DESCRIPTION OF THE TASK: Line by line, copy the records below exactly and leave the pictures out.

[Stored data]

-------

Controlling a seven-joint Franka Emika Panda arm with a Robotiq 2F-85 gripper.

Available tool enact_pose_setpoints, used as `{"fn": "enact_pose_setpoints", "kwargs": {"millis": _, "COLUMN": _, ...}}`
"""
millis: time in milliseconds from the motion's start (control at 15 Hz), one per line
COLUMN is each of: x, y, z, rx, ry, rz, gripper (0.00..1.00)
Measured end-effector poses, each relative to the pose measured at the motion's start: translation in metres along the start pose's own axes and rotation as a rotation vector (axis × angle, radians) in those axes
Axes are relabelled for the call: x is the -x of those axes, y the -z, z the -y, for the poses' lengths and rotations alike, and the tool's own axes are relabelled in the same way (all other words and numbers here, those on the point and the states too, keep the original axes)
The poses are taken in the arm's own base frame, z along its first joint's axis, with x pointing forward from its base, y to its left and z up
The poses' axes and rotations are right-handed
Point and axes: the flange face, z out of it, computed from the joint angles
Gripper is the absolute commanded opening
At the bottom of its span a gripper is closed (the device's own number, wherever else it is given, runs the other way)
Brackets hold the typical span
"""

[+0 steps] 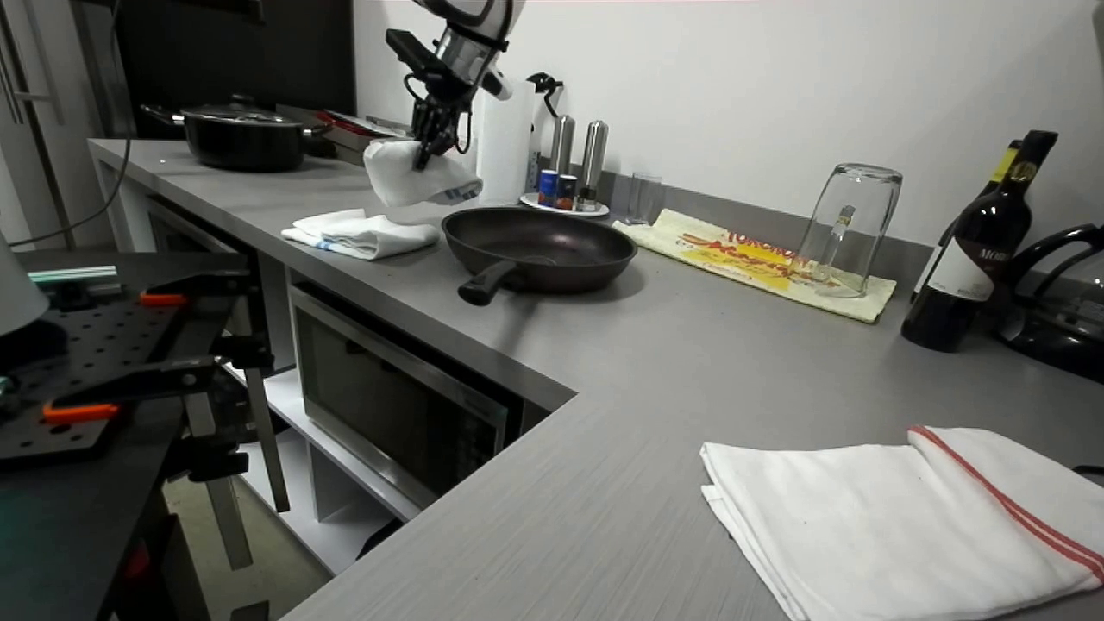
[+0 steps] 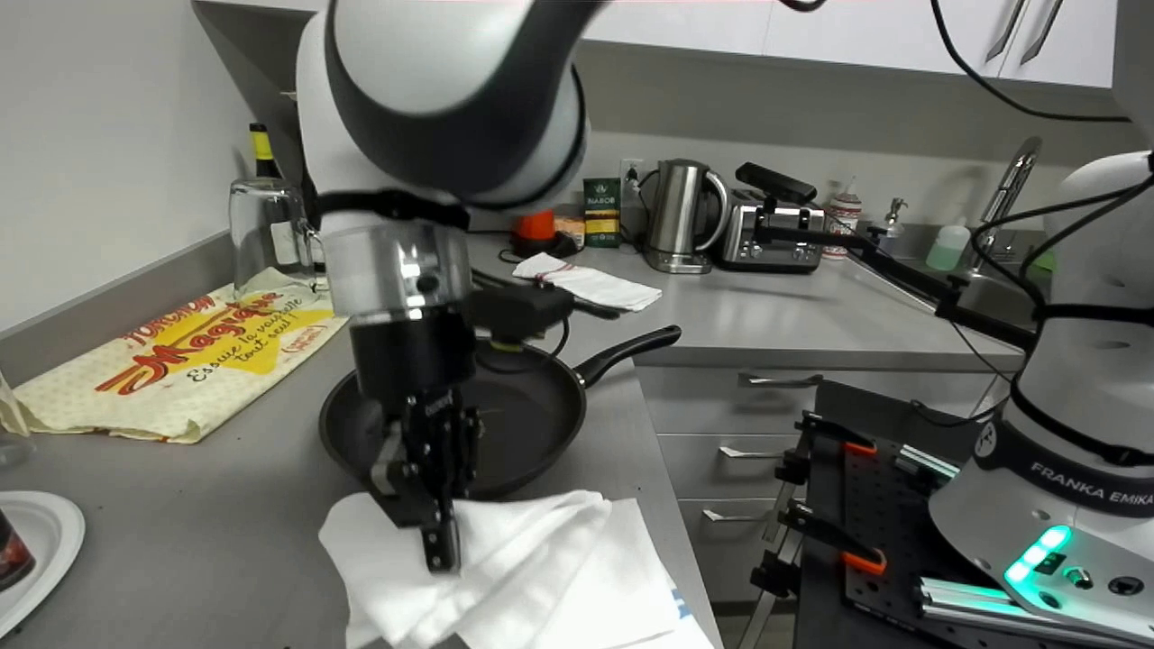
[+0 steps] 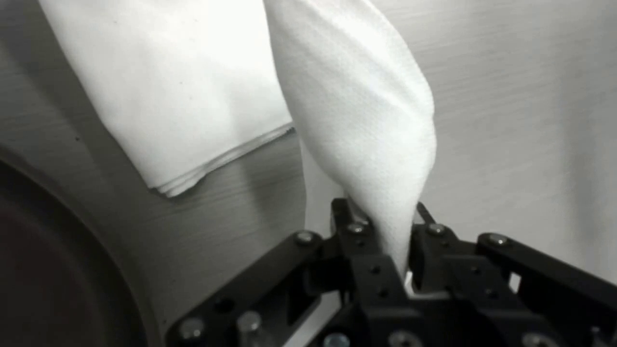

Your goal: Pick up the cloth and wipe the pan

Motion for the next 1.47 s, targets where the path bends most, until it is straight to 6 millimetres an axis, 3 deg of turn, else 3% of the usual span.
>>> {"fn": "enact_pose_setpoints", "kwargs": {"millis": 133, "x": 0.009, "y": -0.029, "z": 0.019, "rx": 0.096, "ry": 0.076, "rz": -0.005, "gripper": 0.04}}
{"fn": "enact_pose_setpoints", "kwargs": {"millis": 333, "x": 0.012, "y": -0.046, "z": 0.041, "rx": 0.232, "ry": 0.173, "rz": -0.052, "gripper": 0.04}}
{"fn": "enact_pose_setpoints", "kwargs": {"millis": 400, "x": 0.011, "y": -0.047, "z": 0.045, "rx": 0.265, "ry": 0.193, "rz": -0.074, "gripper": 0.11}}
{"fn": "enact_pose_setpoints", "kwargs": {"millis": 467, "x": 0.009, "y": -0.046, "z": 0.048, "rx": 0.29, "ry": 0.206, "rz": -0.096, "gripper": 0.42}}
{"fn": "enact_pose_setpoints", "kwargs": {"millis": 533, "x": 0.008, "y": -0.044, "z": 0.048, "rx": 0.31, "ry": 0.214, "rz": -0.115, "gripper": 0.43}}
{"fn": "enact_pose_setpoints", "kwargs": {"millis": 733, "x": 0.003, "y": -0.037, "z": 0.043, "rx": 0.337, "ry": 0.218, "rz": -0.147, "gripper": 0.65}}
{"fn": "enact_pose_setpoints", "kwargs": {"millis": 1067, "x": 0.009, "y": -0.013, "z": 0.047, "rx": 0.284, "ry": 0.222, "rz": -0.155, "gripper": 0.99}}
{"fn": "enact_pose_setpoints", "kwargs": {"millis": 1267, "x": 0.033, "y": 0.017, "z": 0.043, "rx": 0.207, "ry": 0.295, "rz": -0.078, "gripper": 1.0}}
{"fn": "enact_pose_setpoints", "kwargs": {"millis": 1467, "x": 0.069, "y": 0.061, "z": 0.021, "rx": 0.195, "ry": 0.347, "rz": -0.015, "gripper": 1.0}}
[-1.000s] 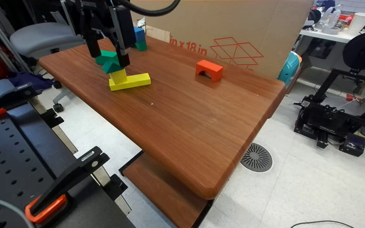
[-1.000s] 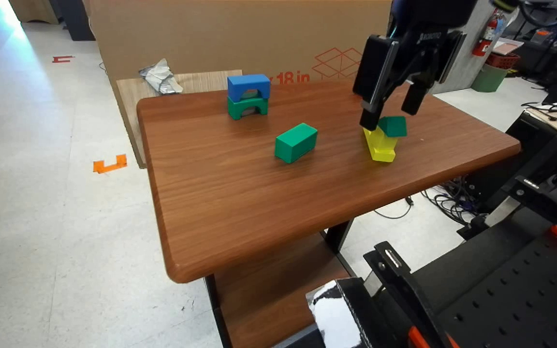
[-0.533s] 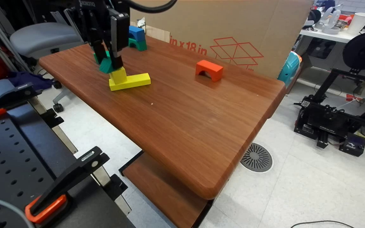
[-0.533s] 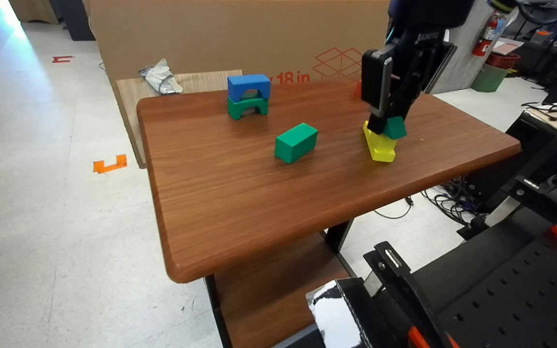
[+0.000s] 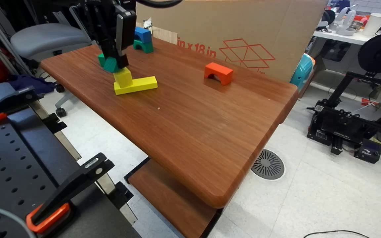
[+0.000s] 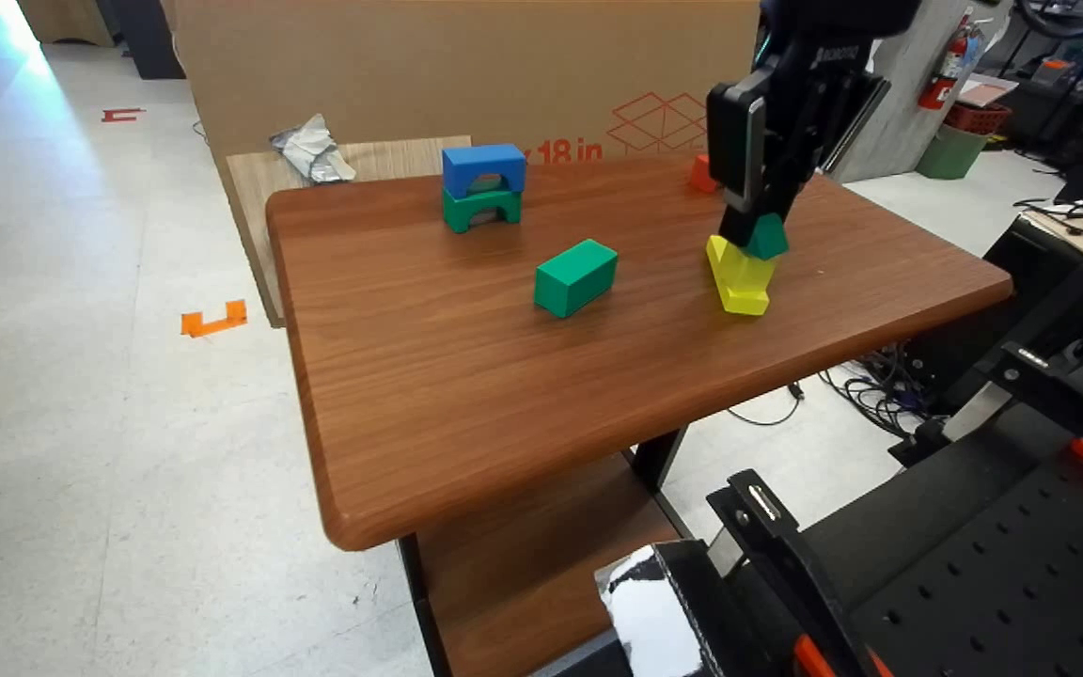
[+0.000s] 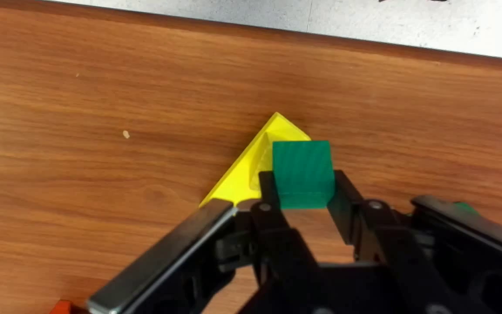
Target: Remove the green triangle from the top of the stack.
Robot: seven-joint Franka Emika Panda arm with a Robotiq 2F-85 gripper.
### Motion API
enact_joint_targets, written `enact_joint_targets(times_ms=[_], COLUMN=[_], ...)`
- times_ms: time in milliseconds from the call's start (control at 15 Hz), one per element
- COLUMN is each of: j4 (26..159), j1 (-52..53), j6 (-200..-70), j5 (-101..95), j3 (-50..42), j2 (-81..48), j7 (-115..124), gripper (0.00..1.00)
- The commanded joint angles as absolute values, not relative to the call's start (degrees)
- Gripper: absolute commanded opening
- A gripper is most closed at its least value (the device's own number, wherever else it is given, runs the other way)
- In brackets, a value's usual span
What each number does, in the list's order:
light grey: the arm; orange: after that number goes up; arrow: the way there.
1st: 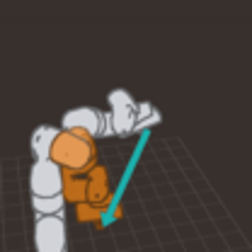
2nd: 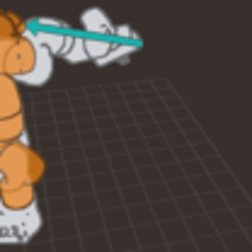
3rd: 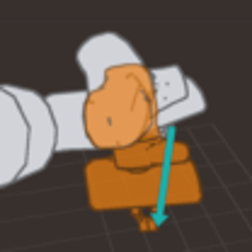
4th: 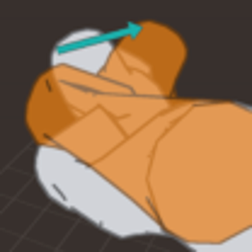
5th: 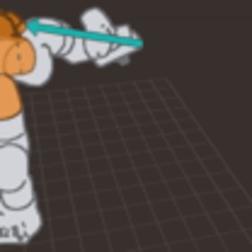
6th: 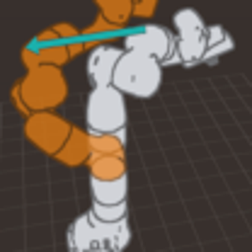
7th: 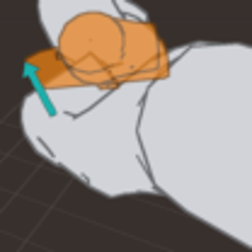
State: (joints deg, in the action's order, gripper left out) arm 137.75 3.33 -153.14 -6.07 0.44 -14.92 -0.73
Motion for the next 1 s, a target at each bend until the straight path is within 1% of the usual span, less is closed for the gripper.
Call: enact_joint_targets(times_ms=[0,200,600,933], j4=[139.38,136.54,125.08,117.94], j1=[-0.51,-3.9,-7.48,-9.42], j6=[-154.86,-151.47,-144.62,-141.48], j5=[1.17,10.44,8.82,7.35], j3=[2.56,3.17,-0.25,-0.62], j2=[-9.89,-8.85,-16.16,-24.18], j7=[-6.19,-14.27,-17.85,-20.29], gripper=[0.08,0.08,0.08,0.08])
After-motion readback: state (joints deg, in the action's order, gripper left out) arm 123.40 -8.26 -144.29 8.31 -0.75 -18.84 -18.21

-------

RESULT OF THE EXERCISE:
Controlling a seven-joint Franka Emika Panda arm with a Robotiq 2F-85 gripper.

Available tool enact_pose_setpoints, used as `{"fn": "enact_pose_setpoints", "kwargs": {"millis": _, "COLUMN": _, ...}}`
"""
millis: time in milliseconds from the motion's start (control at 15 Hz), one per line
COLUMN is each of: x, y, z, rx, ry, rz, gripper (0.00..1.00)
Measured end-effector poses, each relative to the pose measured at the motion's start: translation in metres along the start pose's own axes and rotation as a rotation vector (axis × angle, radians) in those axes
Axes are relabelled for the call: x is the -x of those axes, y the -z, z the -y, for the poses' lengths and rotations alike, and the tool's own axes are relabelled in the same way (all other words and numbers here, those on the point and the states too, keep the original axes)
The poses are taken in the arm's own base frame, z along its first joint's axis, with x pointing forward from its base, y to its left and z up
The poses' axes and rotations are right-handed
Point and axes: the flange face, z out of it, computed from the joint angles
Gripper is the absolute commanded opening
At the bottom of its span a gripper is closed (the device's own number, wherever else it is given, runs the other way)
Brackets hold the typical span
"""

[+0 steps] 
[+0 steps] 
[+0 steps] 

Your goal: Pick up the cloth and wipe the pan

Motion for the next 1.47 s, targets where the path bends most, until it is straight to 6 millimetres an axis, 3 deg of turn, else 3% of the usual span.
>>> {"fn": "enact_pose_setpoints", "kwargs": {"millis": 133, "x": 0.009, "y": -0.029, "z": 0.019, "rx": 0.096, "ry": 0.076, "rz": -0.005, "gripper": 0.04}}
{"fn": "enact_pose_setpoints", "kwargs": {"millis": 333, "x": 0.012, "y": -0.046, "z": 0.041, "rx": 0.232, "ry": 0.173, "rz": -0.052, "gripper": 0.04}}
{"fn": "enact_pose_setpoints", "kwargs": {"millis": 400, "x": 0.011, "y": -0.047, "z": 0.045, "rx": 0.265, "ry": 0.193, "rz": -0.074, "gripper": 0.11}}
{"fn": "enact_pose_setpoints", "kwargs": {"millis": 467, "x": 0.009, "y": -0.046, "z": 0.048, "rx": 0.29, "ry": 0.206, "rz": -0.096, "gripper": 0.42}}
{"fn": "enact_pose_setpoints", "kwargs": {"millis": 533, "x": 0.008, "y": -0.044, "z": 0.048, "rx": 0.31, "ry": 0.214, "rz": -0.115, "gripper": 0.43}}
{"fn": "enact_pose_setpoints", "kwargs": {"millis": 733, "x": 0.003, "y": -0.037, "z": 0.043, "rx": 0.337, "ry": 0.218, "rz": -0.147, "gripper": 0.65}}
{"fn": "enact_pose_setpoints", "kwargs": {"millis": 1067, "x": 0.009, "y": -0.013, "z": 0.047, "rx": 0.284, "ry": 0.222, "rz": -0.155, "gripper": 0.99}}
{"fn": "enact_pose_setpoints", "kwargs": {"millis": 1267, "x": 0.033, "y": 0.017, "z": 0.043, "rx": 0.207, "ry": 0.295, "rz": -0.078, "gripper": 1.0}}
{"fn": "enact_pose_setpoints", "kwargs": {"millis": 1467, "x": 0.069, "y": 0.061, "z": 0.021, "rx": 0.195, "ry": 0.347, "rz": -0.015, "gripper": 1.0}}
[-1.000s] 
[-1.000s] 
[-0.533s] 
[-0.533s] 
[+0.000s] 
[+0.000s] 
[+0.000s] 
Target: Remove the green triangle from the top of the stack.
Robot: seven-joint Franka Emika Panda arm with a Robotiq 2F-85 gripper.
### Motion API
enact_joint_targets, written `enact_joint_targets(times_ms=[_], COLUMN=[_], ...)`
- times_ms: time in milliseconds from the call's start (control at 15 Hz), one per element
- COLUMN is each of: j4 (26..159), j1 (-52..53), j6 (-200..-70), j5 (-101..95), j3 (-50..42), j2 (-81..48), j7 (-115..124), gripper (0.00..1.00)
- The commanded joint angles as absolute values, not relative to the call's start (degrees)
- Gripper: absolute commanded opening
- A gripper is most closed at its least value (the device's own number, wherever else it is given, runs the other way)
- In brackets, a value's usual span
What each number does, in the list's order:
light grey: the arm; orange: after that number goes up; arrow: the way there.
1st: 
2nd: 
3rd: 
4th: 
5th: 
6th: 
7th: 
State: (joints deg, in the action's order, gripper left out) arm 137.75 3.33 -153.14 -6.07 0.44 -14.92 -0.73
Motion for the next 1 s, a target at each bend until the straight path is within 1% of the usual span, less is closed for the gripper.
Call: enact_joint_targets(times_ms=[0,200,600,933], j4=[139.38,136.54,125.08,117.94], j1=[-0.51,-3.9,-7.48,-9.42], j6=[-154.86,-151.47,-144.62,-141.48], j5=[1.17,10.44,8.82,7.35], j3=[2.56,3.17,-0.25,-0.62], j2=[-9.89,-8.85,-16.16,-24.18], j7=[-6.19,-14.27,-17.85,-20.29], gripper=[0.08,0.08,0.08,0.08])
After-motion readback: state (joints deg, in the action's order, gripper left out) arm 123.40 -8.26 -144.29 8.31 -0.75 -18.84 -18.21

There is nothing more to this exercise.